_WHAT YOU WILL DO_: After locating the line with "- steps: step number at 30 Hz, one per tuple" in the data that follows, return it and every later line exactly, up to and including the line with "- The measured".

Dataset records
- Opening Delimiter -
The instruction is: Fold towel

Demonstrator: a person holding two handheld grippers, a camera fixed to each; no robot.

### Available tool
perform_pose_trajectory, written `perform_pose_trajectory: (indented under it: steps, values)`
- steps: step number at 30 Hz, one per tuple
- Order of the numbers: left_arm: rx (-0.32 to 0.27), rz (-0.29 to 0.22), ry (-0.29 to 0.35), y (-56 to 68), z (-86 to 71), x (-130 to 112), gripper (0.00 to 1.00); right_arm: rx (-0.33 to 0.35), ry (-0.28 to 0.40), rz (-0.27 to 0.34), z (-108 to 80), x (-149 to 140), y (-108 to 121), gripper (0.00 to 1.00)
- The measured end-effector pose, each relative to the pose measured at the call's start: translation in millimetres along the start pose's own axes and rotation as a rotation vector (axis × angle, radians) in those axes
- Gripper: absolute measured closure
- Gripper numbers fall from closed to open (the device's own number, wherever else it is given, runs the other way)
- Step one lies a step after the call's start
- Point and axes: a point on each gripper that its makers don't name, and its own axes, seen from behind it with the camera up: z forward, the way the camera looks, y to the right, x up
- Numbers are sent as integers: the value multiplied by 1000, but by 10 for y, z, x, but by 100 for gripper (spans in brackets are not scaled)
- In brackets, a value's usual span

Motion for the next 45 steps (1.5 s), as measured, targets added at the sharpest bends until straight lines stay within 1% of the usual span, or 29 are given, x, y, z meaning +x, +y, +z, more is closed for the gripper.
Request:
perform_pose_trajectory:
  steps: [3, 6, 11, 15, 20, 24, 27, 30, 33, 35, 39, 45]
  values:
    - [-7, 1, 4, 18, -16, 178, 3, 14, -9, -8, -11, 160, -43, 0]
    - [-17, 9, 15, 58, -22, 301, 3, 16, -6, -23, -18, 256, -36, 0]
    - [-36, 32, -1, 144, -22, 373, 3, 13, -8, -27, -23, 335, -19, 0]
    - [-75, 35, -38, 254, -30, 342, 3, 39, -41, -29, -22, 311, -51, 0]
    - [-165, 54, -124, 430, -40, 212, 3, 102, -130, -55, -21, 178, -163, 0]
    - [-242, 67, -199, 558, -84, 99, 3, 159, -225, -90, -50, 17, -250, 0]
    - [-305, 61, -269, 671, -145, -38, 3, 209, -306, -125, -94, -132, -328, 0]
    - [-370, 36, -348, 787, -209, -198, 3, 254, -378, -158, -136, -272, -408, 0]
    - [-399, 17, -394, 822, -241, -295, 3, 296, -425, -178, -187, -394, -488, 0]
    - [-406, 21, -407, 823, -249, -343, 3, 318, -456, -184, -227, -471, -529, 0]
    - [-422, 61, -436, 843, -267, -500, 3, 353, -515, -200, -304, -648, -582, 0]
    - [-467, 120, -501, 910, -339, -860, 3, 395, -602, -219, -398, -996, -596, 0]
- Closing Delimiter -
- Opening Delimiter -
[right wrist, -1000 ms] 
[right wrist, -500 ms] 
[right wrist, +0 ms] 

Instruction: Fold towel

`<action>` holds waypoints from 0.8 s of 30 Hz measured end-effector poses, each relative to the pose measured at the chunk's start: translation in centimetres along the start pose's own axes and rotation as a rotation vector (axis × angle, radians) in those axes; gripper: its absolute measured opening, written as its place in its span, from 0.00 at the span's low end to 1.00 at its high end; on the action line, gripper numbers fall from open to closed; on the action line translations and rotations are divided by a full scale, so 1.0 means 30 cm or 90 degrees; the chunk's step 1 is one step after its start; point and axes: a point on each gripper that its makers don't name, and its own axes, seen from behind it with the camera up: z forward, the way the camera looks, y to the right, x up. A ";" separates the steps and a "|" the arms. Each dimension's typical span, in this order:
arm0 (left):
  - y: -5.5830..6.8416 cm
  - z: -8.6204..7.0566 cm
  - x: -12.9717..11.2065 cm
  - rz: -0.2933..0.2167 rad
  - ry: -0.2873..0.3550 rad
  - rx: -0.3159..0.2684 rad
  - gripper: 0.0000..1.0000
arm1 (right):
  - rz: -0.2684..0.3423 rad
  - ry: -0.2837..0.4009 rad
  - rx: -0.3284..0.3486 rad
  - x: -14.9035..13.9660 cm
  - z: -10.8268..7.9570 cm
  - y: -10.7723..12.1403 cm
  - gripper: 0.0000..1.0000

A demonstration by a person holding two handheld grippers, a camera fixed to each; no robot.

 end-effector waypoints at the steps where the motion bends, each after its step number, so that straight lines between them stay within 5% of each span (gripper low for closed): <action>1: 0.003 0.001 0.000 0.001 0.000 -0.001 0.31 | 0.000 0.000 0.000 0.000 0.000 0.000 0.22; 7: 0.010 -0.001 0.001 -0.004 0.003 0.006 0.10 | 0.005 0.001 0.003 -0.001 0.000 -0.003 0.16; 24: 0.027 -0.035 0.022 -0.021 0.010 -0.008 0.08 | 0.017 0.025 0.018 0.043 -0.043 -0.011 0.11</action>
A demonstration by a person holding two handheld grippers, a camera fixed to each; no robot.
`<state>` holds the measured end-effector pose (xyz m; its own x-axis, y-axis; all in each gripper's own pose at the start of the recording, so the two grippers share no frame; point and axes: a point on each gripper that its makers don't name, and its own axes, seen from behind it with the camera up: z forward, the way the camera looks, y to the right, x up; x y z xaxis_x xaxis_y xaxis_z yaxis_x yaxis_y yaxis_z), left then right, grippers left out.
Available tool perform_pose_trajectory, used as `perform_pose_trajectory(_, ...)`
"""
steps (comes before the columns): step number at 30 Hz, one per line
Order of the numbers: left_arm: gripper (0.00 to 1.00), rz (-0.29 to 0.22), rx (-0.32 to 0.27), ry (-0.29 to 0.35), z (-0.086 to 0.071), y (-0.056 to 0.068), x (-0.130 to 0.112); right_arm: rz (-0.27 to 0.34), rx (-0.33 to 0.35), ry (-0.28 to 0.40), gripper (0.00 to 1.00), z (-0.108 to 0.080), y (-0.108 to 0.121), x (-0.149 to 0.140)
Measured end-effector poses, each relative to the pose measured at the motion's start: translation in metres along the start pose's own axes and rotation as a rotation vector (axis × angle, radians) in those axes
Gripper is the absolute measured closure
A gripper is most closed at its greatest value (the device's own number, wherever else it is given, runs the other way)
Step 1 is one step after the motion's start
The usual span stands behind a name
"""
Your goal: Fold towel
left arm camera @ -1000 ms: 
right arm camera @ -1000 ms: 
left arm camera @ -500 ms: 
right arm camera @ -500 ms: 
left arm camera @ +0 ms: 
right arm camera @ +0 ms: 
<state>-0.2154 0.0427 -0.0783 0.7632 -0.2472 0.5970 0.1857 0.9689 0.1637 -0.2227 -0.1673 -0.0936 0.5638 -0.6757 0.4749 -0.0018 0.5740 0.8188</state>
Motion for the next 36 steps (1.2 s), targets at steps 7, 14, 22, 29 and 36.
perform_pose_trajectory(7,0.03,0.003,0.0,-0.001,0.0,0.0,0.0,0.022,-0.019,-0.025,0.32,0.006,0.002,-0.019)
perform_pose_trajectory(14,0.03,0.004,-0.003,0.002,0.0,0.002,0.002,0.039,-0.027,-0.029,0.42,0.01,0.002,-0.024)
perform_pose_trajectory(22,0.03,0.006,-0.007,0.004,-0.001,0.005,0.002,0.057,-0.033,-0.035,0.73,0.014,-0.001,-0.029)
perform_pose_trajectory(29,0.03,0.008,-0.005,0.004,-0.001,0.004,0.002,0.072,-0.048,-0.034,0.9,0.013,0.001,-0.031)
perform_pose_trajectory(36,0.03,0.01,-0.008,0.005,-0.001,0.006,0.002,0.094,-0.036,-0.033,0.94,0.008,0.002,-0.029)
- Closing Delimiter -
_EXPECTED OUTPUT_:
- steps: step number at 30 Hz, one per tuple
- Order of the numbers: left_arm: rx (-0.32 to 0.27), rz (-0.29 to 0.22), ry (-0.29 to 0.35), y (-56 to 68), z (-86 to 71), x (-130 to 112), gripper (0.00 to 1.00); right_arm: rx (-0.33 to 0.35), ry (-0.28 to 0.40), rz (-0.27 to 0.34), z (-108 to 80), x (-149 to 140), y (-108 to 121), gripper (0.00 to 1.00)
- The measured end-effector pose, each relative to the pose measured at the call's start: translation in millimetres along the start pose's own axes and rotation as a rotation vector (axis × angle, radians) in those axes

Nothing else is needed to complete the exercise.